§ **Data section**
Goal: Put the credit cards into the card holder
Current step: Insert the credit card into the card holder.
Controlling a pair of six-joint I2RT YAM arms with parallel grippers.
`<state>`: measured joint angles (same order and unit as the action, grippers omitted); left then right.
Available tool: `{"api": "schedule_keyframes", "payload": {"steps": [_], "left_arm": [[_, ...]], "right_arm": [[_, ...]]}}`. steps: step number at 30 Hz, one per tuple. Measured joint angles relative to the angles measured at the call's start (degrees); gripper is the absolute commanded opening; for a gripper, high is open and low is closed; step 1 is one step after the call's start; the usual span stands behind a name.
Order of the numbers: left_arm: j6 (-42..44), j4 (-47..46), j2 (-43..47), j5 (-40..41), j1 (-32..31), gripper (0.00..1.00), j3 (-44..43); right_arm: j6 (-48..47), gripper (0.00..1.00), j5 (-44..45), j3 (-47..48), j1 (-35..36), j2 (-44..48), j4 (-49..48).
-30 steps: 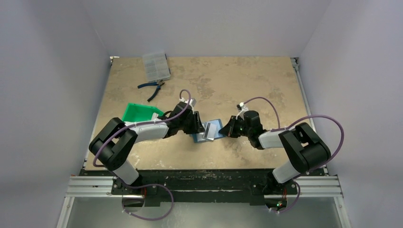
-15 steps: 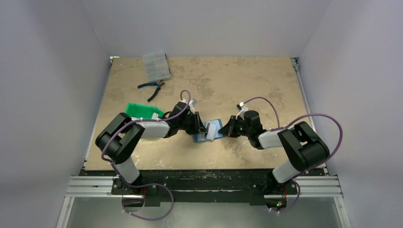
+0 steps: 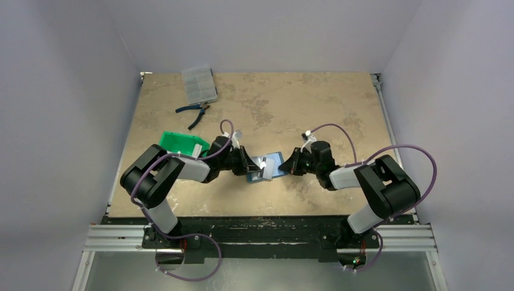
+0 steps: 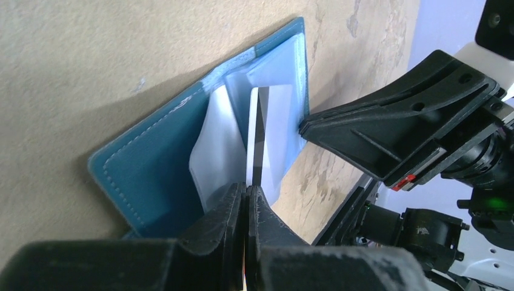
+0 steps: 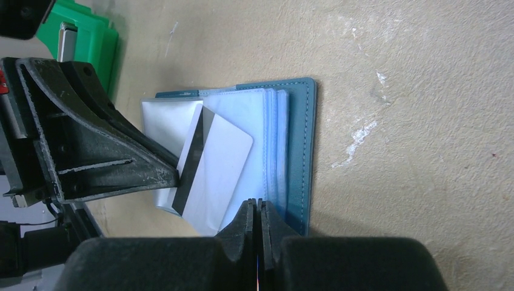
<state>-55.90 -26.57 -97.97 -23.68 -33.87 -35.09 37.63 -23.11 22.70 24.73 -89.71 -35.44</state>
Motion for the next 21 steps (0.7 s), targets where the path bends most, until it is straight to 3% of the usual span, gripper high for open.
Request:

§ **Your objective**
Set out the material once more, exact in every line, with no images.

§ **Response for this exercise**
Goal: Put the credit cards into the card holder
Current step: Insert the credit card into the card holder.
Controlling a pair of six-joint I2RT YAM arms with parallel grippers.
`<state>`: measured joint angles (same order and unit as the action, grippers omitted); left then right.
Available tool: `{"api": "schedule_keyframes", "payload": {"steps": [_], "left_arm": [[_, ...]], "right_arm": [[_, ...]]}}`. steps: step number at 30 Hz, one per tuple. Measured joint angles relative to the angles measured at the call's start (degrees); gripper is the absolute commanded opening; for a gripper, high is open and low is closed; step 1 is one step after the call's start; the usual span stands behind a name.
Order of the numbers: left_arm: j6 (-42..44), j4 (-47..46), j2 (-43..47), j5 (-40..41), j1 (-32..31), gripper (0.00..1.00), j3 (-44..43); right_arm: j6 (-48..47), gripper (0.00..1.00), j5 (-44..45), j3 (-47..48), j1 (-35..36), j2 (-44..48), j4 (-49..48).
-30 steps: 
-15 steps: 
+0 steps: 
+0 steps: 
+0 steps: 
<state>-55.90 -26.57 -97.97 -23.68 -33.87 -35.09 37.63 -23.11 22.70 24.73 -89.71 -35.44</state>
Motion for the next 21 steps (0.7 s), targets where the path bends most, until it is straight to 3% of the usual span, gripper high for open.
Request:

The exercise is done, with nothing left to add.